The Sequoia is basically an electric sports utility vehicle (SUV) with embedded systems that automatically switch to a gas engine at cruising speeds, when gas engines perform at peak efficiency. During accelerations and about-town driving, the car uses its electric motor. The Sequoia isn't a wimp, either. It can tow as much and accelerate as well as the stock Chevy Suburban. And its range is 460 miles, only100 miles less than stock, according the vehicle documentation.

Produced at the UC Davis Hybrid Electric Vehicle Center, the Sequoia uses two independent powertrains to provide four-wheel drive and achieve the same towing capacity as the 2000 Suburban. It uses an unmodified Saturn 1.9 liter gas engine and two 75kW electric engines, one for the rear and one for the front wheels. The controller board is a generic HCI2 board with two daughter boards connected on a CAN-based controller network.

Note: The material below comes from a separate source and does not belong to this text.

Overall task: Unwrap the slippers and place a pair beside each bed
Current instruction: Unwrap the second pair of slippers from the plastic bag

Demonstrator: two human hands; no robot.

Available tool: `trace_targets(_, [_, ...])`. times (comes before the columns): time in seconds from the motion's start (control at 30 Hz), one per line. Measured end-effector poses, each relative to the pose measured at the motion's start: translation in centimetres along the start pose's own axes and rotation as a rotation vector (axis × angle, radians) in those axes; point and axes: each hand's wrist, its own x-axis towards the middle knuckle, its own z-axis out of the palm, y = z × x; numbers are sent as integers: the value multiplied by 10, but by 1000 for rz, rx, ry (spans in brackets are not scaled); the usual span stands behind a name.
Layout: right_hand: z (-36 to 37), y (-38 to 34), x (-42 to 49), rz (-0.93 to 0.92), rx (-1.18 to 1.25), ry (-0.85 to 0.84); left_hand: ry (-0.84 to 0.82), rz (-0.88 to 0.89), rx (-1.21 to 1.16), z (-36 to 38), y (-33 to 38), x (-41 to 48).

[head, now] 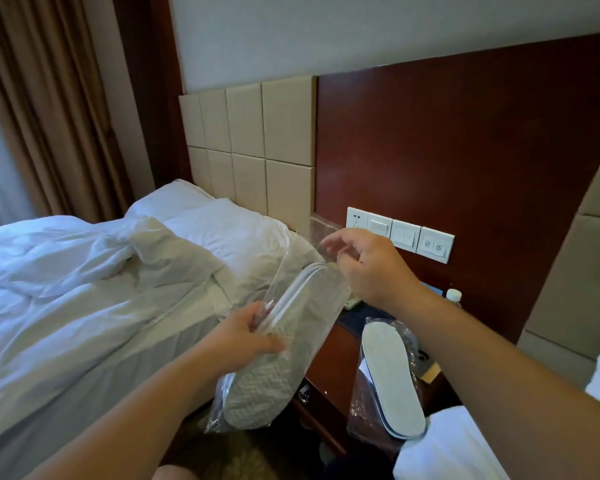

UC Davis won first prize with this vehicle at FutureTruck 2001. The Davis team was one of 15 universities in the U.S. and Canada sponsored by the U.S. Department of Energy (DOE) and General Motors to compete in the annual FutureTruck competition.

Mark Alexander, one of the students who worked on the embedded systems in the car, explained that this and most electric cars won't be a drain on electric power grid. Theoretically, they add power to the power grid because electricity can be pulled from the cars into the grid when recharging. The common car, he explained, is the most powerful and power-consuming/producing appliance in your household. "Imagine if everyone's car were connected to the power grid," he said. Next year, the students will see if the theory works in reality.

The UC Davis team has gotten a lot of press this week. "CNET put us in 30 markets," said Alexander, slightly incredulous about the coverage.